Since we got home from a five-day trip to the Needles area of Canyonlands National Park, Isobel has been telling everyone, "I'm not supposed to say the c-word, the a-word, the d-word or the k-word."
C stands for "chICKeeeen" which she said randomly dozens of times a day, even after it was banned on Day One, a 7-hour car ride from Santa Fe to Canyonlands.
A is for "ain't." As in, "Ain't ain't a word and you ain't supposed to say it. Say ain't five times and you ain't going to heaven." I said that to her, but it didn't help. (She's pretty quick; it took me a few times hearing that phrase before I realized there were five ain'ts in it. Not her. One time.)
D and K are for "die" and "kill." As in, "Ohno, we're gonna die" as I'm gripping the steering wheel and wondering if I'm going to get the car up this next series of small rock steps (small rock steps are all it can handle); and "That cliff's gonna kill us!" as we bounce up a rocky hill on a road a couple of feet wider than the car. As a poor-to-mediocre 4WD driver, I can tell you, that helps.
Banned.
Well I ain't chicken. Except sometimes when I think my little girls might die or get killed, and that if they do it'll be entirely my fault.
On day two, we bounced up a, um, better dirt road to the boundary of the national park, got out and started looking for a way to walk to the top of one of the endless and nearly impenetrable plateaus just inside the border of the park. There's a string of canyons there, all bounded by great slabs of redrock that rise 200 vertical feet in about 30 horizontal feet. We followed dry streambeds and slickrock to the base, then followed the only sequence of cracks, basins and inclines we could find that led all the way to the top without stopping us at a 10- or 30-foot wall.
At the top it was much roomier. There was plenty of room, for instance, for Eva to run. This is the little girl who, the day before, just a few minutes after we got out of the car, cried, "I tripped aGAIN! That's three times. Dad, do you have a Band-aid?" Now, the top was pretty wide in spots. In other spots there wasn't a whole lot of room between our path and a hundred-foot drop-crunch-slide-drop.
So I gave them a variation on the speech that they always get: "OK. Girls. Listen. This is a fun place. But it's also kind of a scary place. You have to be careful up here. And you have to listen to me. If I stay stop, you stop. OK?"

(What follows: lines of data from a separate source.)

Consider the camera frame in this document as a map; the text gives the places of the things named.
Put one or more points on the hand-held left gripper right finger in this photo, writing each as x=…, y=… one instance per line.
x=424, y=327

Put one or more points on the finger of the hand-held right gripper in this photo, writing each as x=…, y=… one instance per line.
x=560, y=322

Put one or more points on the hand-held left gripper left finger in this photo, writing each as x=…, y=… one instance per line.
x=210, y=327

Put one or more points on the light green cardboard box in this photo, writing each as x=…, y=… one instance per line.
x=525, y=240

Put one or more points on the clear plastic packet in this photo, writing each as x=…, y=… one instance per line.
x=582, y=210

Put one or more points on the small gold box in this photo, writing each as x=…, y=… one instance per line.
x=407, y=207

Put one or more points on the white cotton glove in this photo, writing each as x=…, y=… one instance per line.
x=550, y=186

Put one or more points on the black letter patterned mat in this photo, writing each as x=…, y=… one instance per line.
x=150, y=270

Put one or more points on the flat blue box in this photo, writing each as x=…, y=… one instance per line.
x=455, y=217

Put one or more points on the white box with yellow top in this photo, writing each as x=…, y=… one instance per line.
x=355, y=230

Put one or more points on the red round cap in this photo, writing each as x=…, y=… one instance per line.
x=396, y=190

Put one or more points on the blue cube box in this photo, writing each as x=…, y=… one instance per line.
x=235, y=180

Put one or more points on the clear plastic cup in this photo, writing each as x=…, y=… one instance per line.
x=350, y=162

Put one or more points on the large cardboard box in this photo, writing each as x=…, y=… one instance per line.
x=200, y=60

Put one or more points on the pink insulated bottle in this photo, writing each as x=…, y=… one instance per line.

And Isobel said, "Yeah, it's a national park. And the park part means fun. Because parks are fun."
Then Eva, watching carefully to see if she was right, added, "And national means . . . scary . . . or something."
P.S. I can't begin to describe how beautiful the arches and caverns and pits and small domes and twisting pour-offs and empty pools and endless cliffs-and-canyons were in the Davis Canyon area. So I'll let Devin, who's been around a bit, tell you. After wandering around on the top of that slab and meditating on the subject for a few hours, he stopped and said, "I'm trying to think if I've been anywhere cooler than this."
There you go. Davis Canyon in scary fun Canyonlands National Park.